Data records>
*** Block opens ***
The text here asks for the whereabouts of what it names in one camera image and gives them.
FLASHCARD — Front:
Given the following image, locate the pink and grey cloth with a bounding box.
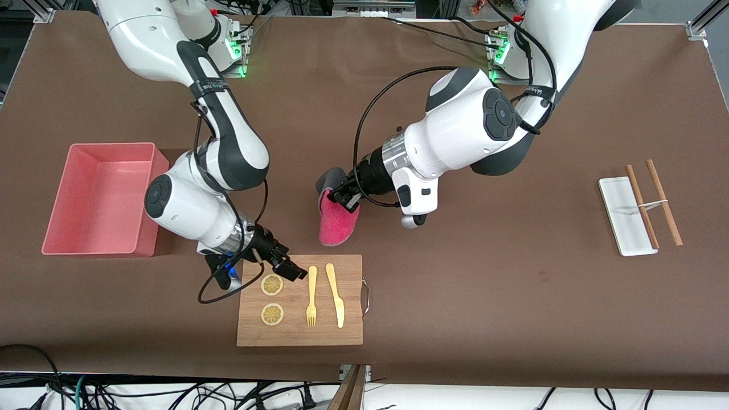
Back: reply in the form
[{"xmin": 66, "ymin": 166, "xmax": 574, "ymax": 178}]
*** Block closes ***
What is needed> Transcribe the listing exactly. Its images are to be omitted.

Reply to the task>
The text here asks for the whereabouts of what it names in one camera image and gives them.
FLASHCARD — Front:
Given the following image, locate the pink and grey cloth with a bounding box.
Back: reply in the form
[{"xmin": 66, "ymin": 166, "xmax": 574, "ymax": 178}]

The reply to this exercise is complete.